**Supplied information**

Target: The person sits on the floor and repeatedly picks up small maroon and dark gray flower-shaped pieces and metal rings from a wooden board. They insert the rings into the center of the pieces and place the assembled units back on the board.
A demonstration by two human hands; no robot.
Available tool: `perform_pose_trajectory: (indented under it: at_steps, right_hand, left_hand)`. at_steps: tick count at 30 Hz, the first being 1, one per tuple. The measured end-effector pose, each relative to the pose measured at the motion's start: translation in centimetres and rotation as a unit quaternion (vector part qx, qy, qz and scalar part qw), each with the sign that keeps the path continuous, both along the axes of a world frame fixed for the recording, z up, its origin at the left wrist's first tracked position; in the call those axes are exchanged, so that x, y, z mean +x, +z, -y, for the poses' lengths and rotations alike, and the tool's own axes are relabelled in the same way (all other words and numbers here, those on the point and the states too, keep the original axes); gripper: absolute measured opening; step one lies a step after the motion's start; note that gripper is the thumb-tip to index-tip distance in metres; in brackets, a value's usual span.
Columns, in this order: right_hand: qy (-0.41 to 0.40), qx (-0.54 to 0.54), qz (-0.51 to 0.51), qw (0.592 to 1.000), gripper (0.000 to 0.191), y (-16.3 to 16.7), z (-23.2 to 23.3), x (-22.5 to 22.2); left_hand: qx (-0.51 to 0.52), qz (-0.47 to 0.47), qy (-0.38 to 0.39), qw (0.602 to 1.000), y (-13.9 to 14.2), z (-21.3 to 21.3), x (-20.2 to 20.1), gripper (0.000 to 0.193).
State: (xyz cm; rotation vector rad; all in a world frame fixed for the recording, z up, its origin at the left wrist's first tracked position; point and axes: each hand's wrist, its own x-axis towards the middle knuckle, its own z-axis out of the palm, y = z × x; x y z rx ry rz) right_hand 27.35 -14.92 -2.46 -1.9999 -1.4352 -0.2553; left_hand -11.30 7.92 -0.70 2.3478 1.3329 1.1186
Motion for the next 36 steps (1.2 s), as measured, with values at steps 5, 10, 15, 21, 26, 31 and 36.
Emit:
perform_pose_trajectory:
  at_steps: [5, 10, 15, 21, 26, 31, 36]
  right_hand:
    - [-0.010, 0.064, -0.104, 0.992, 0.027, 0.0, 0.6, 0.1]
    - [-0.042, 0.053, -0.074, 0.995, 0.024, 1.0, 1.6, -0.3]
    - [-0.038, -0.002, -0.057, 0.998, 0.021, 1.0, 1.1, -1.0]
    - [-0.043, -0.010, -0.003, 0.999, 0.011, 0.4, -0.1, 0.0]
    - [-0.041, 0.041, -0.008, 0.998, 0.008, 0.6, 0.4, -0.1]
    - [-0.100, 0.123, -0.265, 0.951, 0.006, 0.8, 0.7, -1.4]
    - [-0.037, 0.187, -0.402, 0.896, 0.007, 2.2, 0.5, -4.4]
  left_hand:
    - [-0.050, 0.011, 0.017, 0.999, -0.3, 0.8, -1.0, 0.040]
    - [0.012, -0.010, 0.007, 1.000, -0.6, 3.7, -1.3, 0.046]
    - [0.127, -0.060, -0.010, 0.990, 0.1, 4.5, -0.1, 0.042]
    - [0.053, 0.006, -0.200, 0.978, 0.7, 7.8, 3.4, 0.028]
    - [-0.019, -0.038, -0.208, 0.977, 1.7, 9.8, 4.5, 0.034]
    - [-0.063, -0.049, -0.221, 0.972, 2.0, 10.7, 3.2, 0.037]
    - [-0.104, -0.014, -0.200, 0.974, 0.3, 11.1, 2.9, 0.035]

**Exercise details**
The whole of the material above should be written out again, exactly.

**Reply**
Target: The person sits on the floor and repeatedly picks up small maroon and dark gray flower-shaped pieces and metal rings from a wooden board. They insert the rings into the center of the pieces and place the assembled units back on the board.
A demonstration by two human hands; no robot.
Available tool: `perform_pose_trajectory: (indented under it: at_steps, right_hand, left_hand)`. at_steps: tick count at 30 Hz, the first being 1, one per tuple. The measured end-effector pose, each relative to the pose measured at the motion's start: translation in centimetres and rotation as a unit quaternion (vector part qx, qy, qz and scalar part qw), each with the sign that keeps the path continuous, both along the axes of a world frame fixed for the recording, z up, its origin at the left wrist's first tracked position; in the call those axes are exchanged, so that x, y, z mean +x, +z, -y, for the poses' lengths and rotations alike, and the tool's own axes are relabelled in the same way (all other words and numbers here, those on the point and the states too, keep the original axes); gripper: absolute measured opening; step one lies a step after the motion's start; note that gripper is the thumb-tip to index-tip distance in metres; in brackets, a value's usual span.
Columns, in this order: right_hand: qy (-0.41 to 0.40), qx (-0.54 to 0.54), qz (-0.51 to 0.51), qw (0.592 to 1.000), gripper (0.000 to 0.191), y (-16.3 to 16.7), z (-23.2 to 23.3), x (-22.5 to 22.2); left_hand: qx (-0.51 to 0.52), qz (-0.47 to 0.47), qy (-0.38 to 0.39), qw (0.602 to 1.000), y (-13.9 to 14.2), z (-21.3 to 21.3), x (-20.2 to 20.1), gripper (0.000 to 0.193).
State: (xyz cm; rotation vector rad; all in a world frame fixed for the recording, z up, its origin at the left wrist's first tracked position; point and axes: each hand's wrist, its own x-axis towards the middle knuckle, its own z-axis out of the palm, y = z × x; x y z rx ry rz) right_hand 27.35 -14.92 -2.46 -1.9999 -1.4352 -0.2553; left_hand -11.30 7.92 -0.70 2.3478 1.3329 1.1186
Motion for the next 36 steps (1.2 s), as measured, with values at steps 5, 10, 15, 21, 26, 31 and 36.
Emit:
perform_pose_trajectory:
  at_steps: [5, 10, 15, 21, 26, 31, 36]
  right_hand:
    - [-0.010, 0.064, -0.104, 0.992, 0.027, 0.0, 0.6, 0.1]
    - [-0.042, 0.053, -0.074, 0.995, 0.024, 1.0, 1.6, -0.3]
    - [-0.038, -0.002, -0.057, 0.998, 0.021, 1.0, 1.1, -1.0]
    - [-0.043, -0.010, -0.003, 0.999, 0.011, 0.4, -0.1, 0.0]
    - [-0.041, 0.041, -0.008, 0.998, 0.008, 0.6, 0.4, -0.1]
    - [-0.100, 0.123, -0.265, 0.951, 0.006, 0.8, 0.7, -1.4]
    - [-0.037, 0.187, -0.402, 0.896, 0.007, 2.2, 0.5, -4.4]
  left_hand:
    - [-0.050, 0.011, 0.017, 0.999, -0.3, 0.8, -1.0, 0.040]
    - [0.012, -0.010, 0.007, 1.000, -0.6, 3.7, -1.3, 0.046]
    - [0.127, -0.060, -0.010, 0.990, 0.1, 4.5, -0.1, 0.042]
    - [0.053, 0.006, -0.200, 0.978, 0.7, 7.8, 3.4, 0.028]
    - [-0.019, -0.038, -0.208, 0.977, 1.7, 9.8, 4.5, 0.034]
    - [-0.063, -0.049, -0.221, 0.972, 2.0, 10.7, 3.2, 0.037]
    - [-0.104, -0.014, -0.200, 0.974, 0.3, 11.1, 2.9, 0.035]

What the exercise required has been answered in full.